Task directions: Some lines in the material below hold the word "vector". Copy all of them.
┄┄┄┄┄┄┄┄┄┄
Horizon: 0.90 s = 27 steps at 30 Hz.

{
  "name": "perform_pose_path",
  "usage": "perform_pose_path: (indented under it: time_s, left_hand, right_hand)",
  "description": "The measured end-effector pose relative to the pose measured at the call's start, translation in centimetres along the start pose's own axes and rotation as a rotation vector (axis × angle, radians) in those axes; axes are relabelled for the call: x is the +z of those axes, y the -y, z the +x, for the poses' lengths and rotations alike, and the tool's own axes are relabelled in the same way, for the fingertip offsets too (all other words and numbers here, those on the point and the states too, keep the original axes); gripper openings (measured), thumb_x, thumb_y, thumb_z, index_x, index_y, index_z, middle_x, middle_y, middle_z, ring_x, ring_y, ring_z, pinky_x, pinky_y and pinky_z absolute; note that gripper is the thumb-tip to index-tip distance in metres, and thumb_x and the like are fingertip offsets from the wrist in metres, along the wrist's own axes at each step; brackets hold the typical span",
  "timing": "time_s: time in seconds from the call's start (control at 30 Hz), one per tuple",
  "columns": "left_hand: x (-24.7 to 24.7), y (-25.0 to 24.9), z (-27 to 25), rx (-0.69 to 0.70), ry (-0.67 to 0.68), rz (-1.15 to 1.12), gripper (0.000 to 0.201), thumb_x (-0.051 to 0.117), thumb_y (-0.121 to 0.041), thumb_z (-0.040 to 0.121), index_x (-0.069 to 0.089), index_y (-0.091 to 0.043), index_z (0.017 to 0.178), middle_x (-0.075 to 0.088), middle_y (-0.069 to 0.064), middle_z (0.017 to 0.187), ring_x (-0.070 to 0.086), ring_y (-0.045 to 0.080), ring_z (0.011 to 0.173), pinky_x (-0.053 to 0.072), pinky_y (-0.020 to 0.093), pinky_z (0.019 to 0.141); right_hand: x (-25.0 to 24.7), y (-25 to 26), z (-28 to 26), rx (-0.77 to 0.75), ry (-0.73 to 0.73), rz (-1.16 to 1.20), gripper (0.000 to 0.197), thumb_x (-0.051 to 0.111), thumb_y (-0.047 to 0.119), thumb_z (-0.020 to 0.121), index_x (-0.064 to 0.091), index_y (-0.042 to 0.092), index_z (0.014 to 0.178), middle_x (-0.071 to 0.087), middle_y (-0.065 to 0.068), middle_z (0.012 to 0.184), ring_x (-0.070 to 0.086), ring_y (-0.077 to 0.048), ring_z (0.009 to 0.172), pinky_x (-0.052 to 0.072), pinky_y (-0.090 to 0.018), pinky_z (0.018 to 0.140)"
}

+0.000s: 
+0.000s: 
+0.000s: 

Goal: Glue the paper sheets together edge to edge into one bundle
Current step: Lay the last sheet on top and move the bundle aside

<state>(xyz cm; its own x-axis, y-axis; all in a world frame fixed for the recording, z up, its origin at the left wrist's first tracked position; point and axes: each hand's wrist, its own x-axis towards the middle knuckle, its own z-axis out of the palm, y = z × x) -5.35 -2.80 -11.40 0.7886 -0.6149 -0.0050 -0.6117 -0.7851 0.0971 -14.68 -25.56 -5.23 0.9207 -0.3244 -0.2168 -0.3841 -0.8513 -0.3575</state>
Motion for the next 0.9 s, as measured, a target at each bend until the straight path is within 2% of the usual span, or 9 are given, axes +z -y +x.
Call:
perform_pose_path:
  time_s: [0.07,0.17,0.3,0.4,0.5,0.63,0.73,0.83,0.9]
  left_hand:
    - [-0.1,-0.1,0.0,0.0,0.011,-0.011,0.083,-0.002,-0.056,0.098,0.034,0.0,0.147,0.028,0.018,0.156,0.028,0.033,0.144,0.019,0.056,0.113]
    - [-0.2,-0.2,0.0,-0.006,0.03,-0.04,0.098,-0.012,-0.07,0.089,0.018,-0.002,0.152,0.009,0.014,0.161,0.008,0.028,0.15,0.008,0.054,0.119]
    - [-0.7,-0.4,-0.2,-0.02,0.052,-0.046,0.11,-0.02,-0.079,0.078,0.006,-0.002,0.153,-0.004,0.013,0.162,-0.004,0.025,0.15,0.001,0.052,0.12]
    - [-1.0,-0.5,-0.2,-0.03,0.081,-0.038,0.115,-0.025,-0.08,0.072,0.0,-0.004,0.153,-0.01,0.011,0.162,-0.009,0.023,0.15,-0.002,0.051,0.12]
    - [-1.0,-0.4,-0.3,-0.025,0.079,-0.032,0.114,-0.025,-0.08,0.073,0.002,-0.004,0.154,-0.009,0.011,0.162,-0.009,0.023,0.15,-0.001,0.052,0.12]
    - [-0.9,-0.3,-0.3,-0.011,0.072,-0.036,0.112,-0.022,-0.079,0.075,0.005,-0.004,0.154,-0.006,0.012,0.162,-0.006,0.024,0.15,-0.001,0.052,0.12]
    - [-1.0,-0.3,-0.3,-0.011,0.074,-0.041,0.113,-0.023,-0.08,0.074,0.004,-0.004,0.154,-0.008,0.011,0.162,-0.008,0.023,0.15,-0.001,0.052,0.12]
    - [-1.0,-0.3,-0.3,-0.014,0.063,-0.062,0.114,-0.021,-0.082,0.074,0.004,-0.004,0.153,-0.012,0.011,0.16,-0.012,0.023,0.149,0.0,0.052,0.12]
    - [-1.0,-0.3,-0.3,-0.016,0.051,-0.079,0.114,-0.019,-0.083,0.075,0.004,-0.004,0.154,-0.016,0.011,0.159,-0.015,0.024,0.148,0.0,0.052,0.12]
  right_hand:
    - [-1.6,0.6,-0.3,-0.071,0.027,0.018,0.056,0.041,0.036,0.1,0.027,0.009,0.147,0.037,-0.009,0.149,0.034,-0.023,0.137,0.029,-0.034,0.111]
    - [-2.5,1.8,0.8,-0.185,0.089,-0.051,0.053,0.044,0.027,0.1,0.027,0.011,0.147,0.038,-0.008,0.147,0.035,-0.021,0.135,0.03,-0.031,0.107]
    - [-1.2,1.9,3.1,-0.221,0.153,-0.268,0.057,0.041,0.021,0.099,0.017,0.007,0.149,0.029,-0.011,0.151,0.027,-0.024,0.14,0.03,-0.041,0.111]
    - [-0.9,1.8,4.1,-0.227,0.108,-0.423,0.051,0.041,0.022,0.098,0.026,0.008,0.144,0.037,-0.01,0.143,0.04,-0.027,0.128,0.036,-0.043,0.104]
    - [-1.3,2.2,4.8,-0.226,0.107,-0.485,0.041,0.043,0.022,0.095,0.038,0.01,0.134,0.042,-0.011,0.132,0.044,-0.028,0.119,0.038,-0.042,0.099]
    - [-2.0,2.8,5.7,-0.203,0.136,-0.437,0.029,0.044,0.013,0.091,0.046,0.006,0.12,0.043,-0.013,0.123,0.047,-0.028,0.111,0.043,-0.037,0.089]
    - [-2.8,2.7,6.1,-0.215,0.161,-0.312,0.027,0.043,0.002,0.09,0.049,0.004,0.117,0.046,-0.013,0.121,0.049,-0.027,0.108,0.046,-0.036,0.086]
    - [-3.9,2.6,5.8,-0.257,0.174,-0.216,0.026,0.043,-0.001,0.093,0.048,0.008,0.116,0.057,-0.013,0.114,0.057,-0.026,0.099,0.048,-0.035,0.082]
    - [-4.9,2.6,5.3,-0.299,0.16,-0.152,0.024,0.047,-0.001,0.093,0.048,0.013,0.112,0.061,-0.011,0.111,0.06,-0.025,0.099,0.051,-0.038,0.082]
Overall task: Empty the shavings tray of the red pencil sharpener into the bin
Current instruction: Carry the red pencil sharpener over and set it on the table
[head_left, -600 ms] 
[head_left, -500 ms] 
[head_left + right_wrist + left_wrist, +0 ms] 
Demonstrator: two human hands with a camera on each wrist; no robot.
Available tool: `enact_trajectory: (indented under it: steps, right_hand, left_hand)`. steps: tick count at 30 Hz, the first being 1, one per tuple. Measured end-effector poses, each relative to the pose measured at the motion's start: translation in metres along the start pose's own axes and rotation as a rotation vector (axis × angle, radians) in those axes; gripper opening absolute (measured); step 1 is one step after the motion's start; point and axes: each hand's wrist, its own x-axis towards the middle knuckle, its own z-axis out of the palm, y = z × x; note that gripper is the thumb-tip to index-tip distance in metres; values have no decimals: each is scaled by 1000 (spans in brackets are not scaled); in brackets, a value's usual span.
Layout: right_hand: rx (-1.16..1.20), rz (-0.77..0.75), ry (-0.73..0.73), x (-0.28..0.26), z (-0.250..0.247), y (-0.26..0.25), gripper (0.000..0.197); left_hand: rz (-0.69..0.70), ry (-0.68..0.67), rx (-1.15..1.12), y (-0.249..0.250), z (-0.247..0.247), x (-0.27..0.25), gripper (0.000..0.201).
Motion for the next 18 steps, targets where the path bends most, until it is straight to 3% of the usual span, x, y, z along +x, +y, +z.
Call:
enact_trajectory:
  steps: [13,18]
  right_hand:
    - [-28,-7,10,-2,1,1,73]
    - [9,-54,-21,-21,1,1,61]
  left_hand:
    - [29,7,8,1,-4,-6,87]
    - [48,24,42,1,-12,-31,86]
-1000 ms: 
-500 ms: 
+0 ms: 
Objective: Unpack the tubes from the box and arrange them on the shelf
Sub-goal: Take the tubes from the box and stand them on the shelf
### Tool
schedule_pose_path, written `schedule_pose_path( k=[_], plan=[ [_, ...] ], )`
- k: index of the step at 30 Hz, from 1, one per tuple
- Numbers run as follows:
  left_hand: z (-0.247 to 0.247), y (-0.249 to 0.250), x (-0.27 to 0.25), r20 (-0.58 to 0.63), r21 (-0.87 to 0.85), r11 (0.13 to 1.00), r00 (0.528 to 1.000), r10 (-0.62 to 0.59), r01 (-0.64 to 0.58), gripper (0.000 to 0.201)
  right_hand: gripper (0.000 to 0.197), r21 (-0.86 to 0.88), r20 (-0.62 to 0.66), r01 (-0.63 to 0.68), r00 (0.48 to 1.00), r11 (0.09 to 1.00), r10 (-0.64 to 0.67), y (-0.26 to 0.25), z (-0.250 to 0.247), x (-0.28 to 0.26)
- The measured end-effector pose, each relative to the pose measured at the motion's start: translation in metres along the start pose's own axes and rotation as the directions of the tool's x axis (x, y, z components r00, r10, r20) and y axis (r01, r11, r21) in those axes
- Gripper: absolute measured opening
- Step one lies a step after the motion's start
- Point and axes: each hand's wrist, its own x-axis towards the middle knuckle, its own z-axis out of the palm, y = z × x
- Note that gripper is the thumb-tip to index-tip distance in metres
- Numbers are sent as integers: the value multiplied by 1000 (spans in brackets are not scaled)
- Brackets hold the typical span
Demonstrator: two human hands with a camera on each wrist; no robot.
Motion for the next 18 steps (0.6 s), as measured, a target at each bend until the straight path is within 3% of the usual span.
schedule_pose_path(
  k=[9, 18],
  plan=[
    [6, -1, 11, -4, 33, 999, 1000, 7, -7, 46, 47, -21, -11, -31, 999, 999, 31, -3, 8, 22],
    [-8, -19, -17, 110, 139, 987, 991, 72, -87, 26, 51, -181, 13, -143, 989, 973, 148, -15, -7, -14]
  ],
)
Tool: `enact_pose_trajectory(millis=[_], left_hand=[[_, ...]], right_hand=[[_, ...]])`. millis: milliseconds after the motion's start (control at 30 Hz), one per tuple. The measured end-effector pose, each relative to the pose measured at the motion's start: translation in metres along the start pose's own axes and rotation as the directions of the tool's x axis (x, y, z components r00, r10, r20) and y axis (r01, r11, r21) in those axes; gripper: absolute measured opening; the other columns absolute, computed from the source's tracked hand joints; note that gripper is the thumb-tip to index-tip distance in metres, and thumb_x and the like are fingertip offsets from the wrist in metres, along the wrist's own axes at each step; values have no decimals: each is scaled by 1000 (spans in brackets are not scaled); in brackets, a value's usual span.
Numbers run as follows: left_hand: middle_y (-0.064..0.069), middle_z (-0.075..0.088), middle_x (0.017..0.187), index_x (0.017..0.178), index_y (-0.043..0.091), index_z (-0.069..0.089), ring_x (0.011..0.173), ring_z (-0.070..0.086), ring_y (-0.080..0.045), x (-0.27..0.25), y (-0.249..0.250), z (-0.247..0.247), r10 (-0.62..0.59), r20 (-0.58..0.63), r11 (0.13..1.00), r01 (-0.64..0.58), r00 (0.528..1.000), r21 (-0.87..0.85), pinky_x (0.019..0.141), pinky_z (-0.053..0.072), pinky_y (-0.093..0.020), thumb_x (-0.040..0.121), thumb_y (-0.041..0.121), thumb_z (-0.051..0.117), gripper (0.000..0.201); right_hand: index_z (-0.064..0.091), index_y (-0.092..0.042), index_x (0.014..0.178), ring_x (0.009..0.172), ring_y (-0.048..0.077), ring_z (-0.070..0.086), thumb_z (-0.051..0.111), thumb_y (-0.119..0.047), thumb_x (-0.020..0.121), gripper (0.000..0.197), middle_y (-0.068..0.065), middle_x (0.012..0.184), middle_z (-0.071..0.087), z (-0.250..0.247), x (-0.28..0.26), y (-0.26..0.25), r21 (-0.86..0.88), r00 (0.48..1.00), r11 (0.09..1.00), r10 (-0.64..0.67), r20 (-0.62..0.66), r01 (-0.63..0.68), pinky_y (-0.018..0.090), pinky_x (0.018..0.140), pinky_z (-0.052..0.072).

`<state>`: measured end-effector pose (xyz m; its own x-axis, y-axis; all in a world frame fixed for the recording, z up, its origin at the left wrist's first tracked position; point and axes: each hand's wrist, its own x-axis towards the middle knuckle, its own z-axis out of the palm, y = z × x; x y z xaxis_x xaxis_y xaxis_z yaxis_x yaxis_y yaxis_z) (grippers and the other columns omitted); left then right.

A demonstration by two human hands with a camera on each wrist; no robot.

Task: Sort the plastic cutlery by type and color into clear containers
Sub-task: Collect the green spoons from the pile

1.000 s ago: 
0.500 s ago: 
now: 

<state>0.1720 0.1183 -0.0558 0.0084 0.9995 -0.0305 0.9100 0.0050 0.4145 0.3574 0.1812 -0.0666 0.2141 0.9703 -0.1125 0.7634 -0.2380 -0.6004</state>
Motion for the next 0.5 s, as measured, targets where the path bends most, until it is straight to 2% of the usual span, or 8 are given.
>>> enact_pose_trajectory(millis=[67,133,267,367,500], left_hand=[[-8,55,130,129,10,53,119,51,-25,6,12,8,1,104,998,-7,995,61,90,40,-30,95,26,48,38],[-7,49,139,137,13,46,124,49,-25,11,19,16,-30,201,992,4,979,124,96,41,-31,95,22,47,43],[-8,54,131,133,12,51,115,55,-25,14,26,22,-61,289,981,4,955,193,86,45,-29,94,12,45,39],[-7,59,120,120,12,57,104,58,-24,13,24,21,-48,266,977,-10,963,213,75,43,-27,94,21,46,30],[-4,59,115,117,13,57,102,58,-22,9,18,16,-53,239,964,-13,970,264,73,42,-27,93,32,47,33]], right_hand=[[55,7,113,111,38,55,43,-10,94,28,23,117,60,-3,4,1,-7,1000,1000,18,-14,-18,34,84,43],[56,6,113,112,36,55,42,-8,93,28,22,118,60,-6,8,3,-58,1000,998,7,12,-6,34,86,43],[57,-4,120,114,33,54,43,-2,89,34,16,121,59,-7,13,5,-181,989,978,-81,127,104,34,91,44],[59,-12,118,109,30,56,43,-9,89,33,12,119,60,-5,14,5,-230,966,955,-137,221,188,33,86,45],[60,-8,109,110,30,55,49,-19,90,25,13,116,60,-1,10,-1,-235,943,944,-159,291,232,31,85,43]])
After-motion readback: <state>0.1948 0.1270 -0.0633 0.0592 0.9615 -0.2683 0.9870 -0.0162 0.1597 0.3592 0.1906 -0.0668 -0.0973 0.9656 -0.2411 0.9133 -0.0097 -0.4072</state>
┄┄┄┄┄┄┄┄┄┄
Task output:
  "description": "The measured end-effector pose relative to the pose measured at the call's start, translation in centimetres along the start pose's own axes and rotation as a rotation vector (axis × angle, radians) in those axes; axes are relabelled for the call: x is the +z of those axes, y the -y, z the +x, for the poses' lengths and rotations alike, and the tool's own axes are relabelled in the same way, for the fingertip offsets too (all other words and numbers here, those on the point and the states too, keep the original axes); gripper openings (measured), thumb_x, thumb_y, thumb_z, index_x, index_y, index_z, middle_x, middle_y, middle_z, ring_x, ring_y, ring_z, pinky_x, pinky_y and pinky_z absolute; note that gripper is the thumb-tip to index-tip distance in metres, and thumb_x and the like are fingertip offsets from the wrist in metres, along the wrist's own axes at each step; brackets hold the typical span",
Available tool: `enact_trajectory: (indented under it: steps, right_hand, left_hand)`. steps: tick count at 30 Hz, the first being 1, one per tuple. Measured end-effector poses, each relative to the pose measured at the motion's start: translation in metres along the start pose's own axes and rotation as a rotation vector (axis × angle, radians) in those axes; gripper opening absolute (measured); step 1 is one step after the motion's start; point and axes: each hand's wrist, its own x-axis towards the middle knuckle, its own z-axis out of the palm, y = z × x; note that gripper is the thumb-tip to index-tip distance in metres; values have no decimals: each is scaled by 1000 (spans in brackets are not scaled); in brackets, a value's usual span.

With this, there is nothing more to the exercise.